В процессе онкогенеза участвуют матриксные металлопротеазы (ММП). Транскрипция этих ферментов зависит от целого ряда факторов: цитокинов, факторов роста и некроза опухолей, химических агентов. Участие ММП в опухолевой трансформации, а также в процессах инвазии и метастазирования хорошо доказано in vitro и in vivo. Установлено, что экспрессия ММП коррелирует с деструктивными изменениями в матриксе и с туморогенным фенотипом клеток, а также зависит от вида опухоли и ткани. ММП могут участвовать в процессе канцерогенеза, воздействуя на различные пути передачи сигнала в клетке, основные компоненты соединительнотканного матрикса, на межклеточные взаимодействия, а также продуцируя различные биологически активные молекулы [35]. В опухолевых клетках может образовываться большое количество коллагеназы (представитель семейства ММП), мишенью действия которой является коллаген, представляющий собой барьер для распространения опухолевого процесса. Ингибитор её активности способен ограничивать инвазивность опухолевых клеток. Таким образом, коллагеназы ассоциированы с возникновением метастазирующего фенотипа клеток и играют ключевую роль в процессах инвазии и метастазирования. В процесс неопластической трансформации вовлечены лизосомные цистеиновые протеиназы. Ферменты деградируют многие белки и компоненты внеклеточного матрикса, осуществляют деструкцию ткани. Эти протеиназы осуществляют протеолиз короткоживущих белков, которые регулируют злокачественный рост [29,33,35,55,60].

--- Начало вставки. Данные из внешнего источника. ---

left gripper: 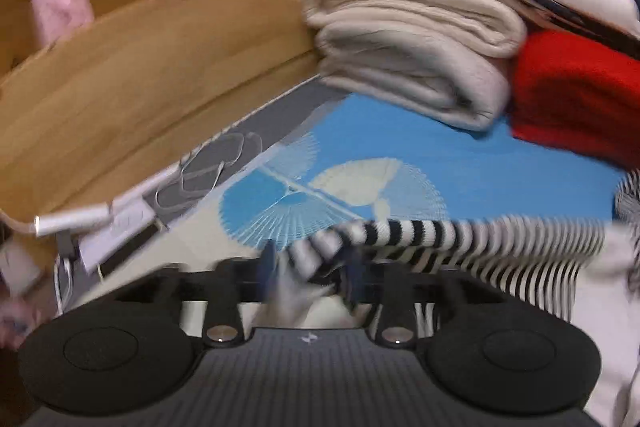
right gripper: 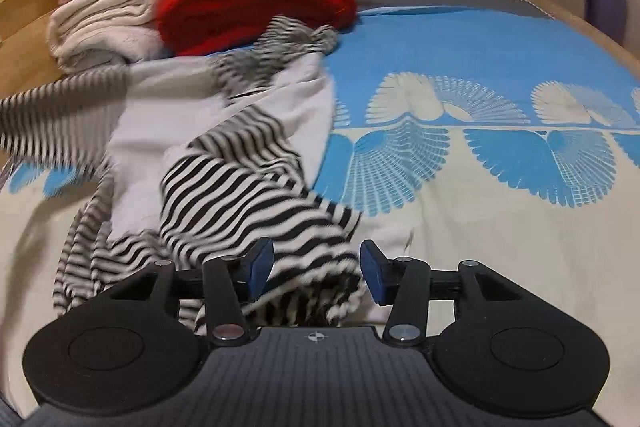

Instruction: Fold small clothes

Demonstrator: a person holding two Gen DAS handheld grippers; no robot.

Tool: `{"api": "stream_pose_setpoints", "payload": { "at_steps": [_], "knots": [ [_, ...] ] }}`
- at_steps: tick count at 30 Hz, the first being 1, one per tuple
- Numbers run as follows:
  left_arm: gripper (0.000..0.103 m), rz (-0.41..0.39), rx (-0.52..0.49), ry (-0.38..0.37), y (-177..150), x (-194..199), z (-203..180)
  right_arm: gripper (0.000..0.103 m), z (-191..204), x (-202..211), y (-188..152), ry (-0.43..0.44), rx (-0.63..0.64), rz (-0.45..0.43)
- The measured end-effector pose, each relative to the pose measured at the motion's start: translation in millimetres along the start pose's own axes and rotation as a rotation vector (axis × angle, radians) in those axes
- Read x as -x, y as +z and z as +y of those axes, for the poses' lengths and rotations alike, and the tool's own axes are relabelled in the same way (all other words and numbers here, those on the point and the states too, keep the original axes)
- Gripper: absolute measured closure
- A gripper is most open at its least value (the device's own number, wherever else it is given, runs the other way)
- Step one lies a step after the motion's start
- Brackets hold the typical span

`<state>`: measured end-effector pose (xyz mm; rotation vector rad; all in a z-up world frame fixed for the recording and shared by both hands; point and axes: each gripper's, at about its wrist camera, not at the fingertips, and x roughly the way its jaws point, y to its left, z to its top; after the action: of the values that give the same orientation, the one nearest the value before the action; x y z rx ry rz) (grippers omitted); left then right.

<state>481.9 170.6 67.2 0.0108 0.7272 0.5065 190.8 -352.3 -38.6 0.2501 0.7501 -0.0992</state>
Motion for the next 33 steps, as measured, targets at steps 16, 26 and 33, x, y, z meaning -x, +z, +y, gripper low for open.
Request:
{"api": "stream_pose_setpoints", "payload": {
  "at_steps": [16,26,33],
  "knots": [
    [0.0,0.312,-0.315,-0.442,-250,40,-107,0.048,70,-67,-38,0.417,0.064,0.432],
    [0.0,0.442,-0.261,-0.495,-267,2,-113,0.025,4,-50,19,0.05,0.093,0.08],
    [0.001,0.397,-0.331,-0.483,-266,6,-133,0.101,5,-136,20,0.104,0.152,0.408]
  ]
}}
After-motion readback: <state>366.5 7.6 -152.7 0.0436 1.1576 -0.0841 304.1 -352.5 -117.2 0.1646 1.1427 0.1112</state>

При раке молочной железы, раке легкого и раке толстой кишки увеличенный уровень коллагеназы типа IV (матриксной металлопротеиназы типа 2, желатиназы A) - один из признаков высокого риска метастазов.
При раке мочевого пузыря повышение уровня коллагеназы типа IV в крови соответствует увеличению массы опухоли [33].

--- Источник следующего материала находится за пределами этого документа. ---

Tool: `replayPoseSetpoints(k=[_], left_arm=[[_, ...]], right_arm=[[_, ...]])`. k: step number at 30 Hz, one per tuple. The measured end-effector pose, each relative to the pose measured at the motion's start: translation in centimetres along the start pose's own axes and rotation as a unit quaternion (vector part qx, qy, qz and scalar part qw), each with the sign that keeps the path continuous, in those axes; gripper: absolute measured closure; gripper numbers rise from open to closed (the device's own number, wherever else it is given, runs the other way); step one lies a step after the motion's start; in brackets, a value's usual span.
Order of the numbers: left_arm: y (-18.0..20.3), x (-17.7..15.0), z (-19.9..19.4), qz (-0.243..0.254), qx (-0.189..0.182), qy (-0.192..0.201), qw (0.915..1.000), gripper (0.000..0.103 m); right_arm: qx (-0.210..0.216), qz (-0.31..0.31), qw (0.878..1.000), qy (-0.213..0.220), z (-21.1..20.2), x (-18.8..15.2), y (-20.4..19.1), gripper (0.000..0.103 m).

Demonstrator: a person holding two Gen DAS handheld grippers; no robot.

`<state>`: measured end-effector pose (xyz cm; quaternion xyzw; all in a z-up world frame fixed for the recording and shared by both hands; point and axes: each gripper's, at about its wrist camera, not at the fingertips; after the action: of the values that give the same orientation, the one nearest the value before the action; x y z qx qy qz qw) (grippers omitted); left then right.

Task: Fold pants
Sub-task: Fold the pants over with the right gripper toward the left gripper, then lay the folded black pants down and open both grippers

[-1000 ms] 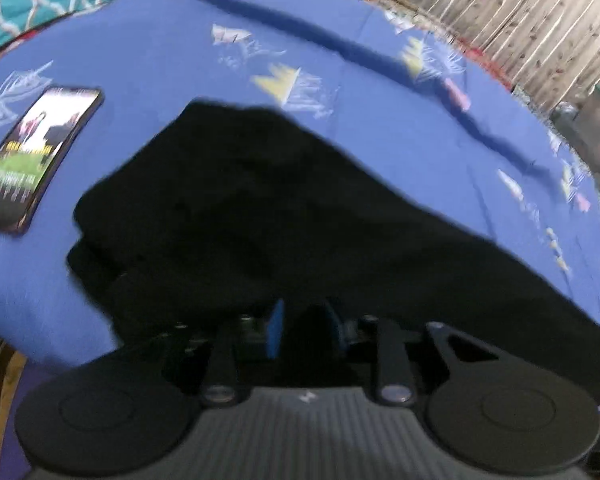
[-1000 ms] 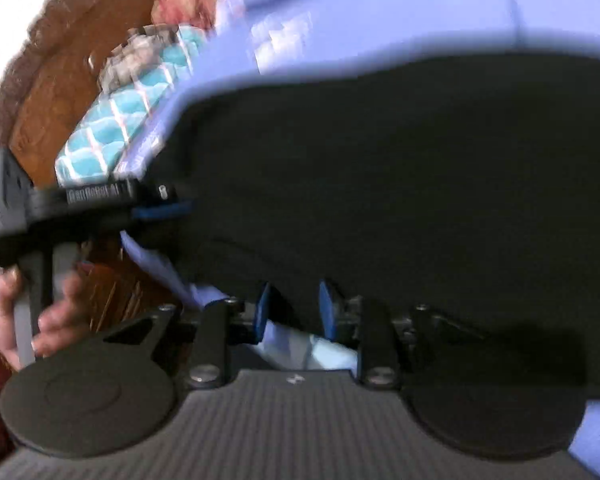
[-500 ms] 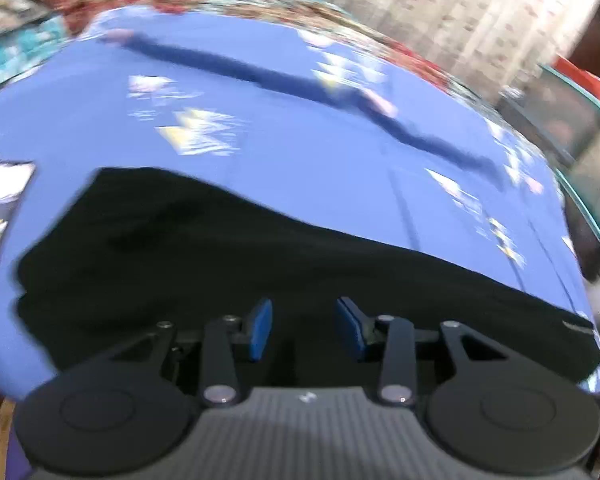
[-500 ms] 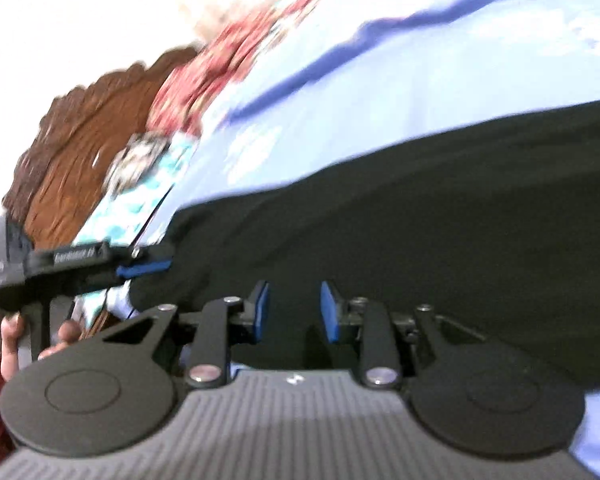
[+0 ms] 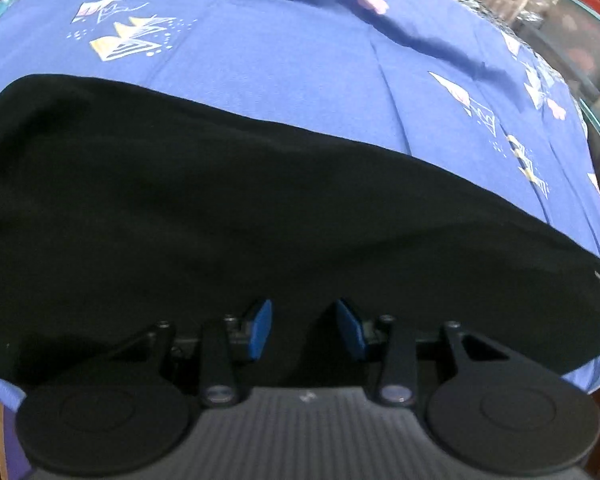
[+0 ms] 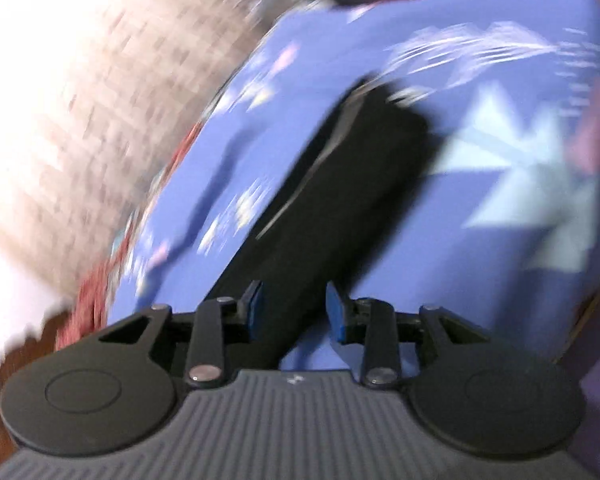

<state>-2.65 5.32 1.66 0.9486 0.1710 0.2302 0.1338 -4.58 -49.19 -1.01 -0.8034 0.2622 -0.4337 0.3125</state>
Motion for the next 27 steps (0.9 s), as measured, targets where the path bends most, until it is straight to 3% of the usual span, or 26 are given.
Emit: replayPoseSetpoints(k=[4, 12, 19, 21, 27], left_arm=[[1.1, 0.1, -0.3, 0.003, 0.01, 0.002, 0.9999, 0.063], [5.5, 0.0, -0.9, 0.057, -0.019, 0.008, 0.9982, 0.063], [7.5, -0.3, 1.2, 0.061, -0.009, -0.015, 0.9979, 0.063], [7.5, -0.5, 2.1, 0.056, 0.002, -0.022, 0.9982, 0.064], [6.9, -0.6, 1.3, 0.048, -0.016, -0.018, 0.9986, 0.064]], right_arm=[[0.002, 0.051, 0.998, 0.025, 1.6, 0.5, 2.5, 0.066], [0.016, 0.076, 0.996, 0.053, 5.4, 4.0, 4.4, 0.068], [-0.01, 0.064, 0.997, 0.048, 6.2, 6.2, 4.6, 0.069], [-0.017, 0.052, 0.998, 0.039, 5.9, 6.3, 4.3, 0.085], [0.021, -0.031, 0.998, 0.044, 4.0, 5.8, -1.0, 0.087]])
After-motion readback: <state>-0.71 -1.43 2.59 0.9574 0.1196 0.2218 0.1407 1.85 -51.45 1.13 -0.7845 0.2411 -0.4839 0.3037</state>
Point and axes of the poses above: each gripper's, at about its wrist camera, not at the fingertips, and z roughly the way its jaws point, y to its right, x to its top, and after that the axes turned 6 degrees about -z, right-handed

Многие опухоли характеризуются повышенной продукцией коллагеназы I типа, гидролизующей основные компоненты экстрацеллюлярного матрикса и соединительной ткани [35].

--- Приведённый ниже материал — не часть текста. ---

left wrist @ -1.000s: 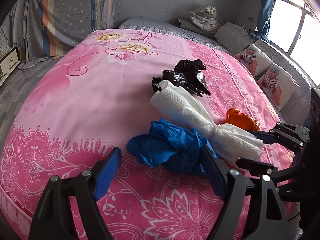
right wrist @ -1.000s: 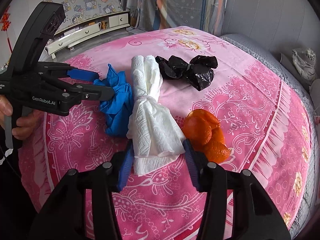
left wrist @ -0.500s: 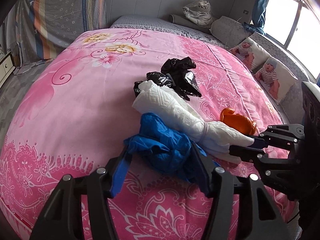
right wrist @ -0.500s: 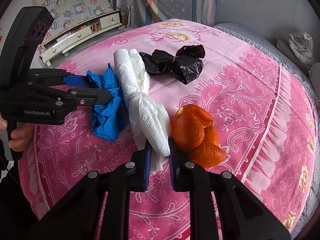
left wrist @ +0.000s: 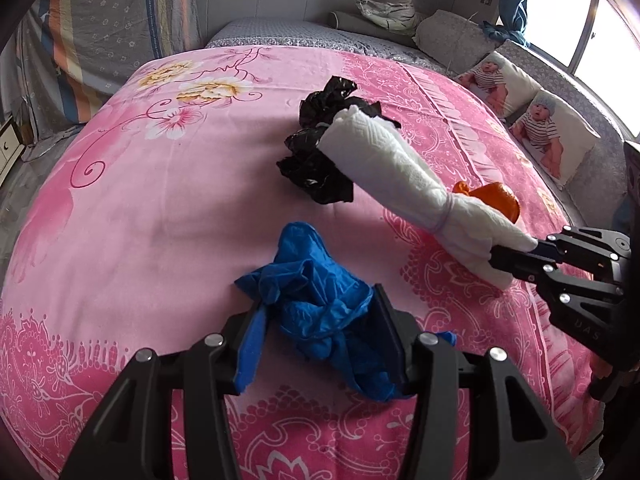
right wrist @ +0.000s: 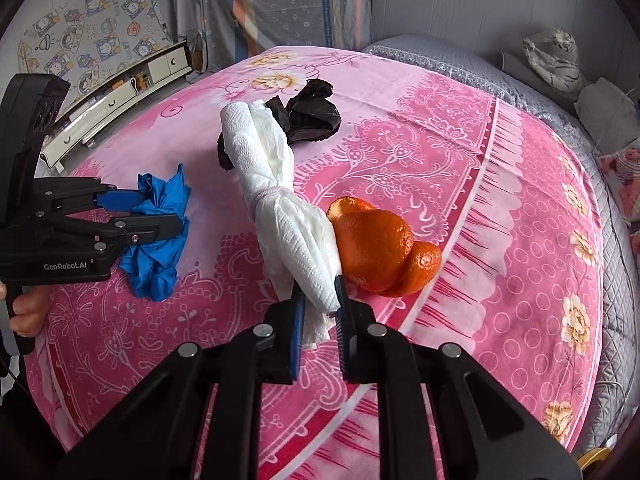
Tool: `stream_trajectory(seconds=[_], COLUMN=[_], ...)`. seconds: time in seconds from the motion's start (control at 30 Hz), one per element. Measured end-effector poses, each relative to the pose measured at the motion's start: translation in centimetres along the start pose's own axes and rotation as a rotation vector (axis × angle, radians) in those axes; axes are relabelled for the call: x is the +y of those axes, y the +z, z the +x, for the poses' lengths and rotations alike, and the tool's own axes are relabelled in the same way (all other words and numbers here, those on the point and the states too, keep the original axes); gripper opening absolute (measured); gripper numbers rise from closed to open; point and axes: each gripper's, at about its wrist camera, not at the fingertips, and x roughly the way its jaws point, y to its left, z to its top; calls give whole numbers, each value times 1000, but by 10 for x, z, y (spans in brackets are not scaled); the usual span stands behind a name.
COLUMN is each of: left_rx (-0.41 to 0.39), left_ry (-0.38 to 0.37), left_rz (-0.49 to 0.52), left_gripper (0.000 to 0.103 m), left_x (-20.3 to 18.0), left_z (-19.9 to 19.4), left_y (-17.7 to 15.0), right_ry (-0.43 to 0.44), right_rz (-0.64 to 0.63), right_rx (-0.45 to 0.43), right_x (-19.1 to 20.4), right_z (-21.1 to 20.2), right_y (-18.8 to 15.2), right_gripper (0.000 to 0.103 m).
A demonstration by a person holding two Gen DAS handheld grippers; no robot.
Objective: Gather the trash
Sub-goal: 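Grasp the blue glove with the left tool while the right tool grasps the white tissue bundle, then carry the blue glove and white tissue in both tools over the yellow bin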
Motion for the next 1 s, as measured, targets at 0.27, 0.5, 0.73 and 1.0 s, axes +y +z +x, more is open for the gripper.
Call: stream_trajectory(seconds=[0.27, 0.5, 0.73, 1.0], left_rx=[25, 39, 19, -130], left_ry=[18, 6, -37, -103], left_rz=[65, 124, 146, 210], left_gripper=[40, 33, 23, 22], left_x=[-25, -51, -79, -121], left_z=[9, 18, 8, -48], left_y=[5, 10, 18, 31], right_ry=[-25, -56, -101, -178], right_rz=[62, 115, 181, 246], right_rx=[-39, -98, -178, -286], right_x=[-22, -42, -68, -87], right_z=[-16, -43, -85, -150], right_y=[-5, -11, -21, -44], right_gripper=[13, 13, 13, 13])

Отмечено изменение изоферментного спектра аминопептидазы. При раке легких исчезает изофермент I растворимой аминопептидазы. При злокачественных опухолях печени и желудка появляется новый пик активности фермента [18]. В лейкозных клетках, полученных от больных разными формами лимфопролиферативных заболеваний, обнаружены аминопептидазы по крайней мере двух видов: металло- и SH-зависимые ферменты. В кроветворных клетках была обнаружена аминопептидаза N, главным образом, в популяциях миелоидно-моноцитарного ряда, находящихся на разных стадиях дифференцировки, и рассматривалась как маркер этих клеток. Активность лейцил-аминопептидазы (ЛАП) усиливается в ранние сроки после наступления холестаза (механическая желтуха, вызванная злокачественными новообразованиями). Наибольшее усиление активности фермента при закупорке общего желчного протока опухолью, раке поджелудочной железы [1,8,12]. При новообразованиях печени, наблюдается увеличение активности лейцил-аминопептидазы сыворотки. В меньшей степени активность ЛАП увеличивается при метастатических поражениях печени. У 46 % больных с опухолями описано увеличение активности фермента в моче. Но его исследование не имеет диагностического значения при новообразованиях ротовой полости и области шеи [1,26].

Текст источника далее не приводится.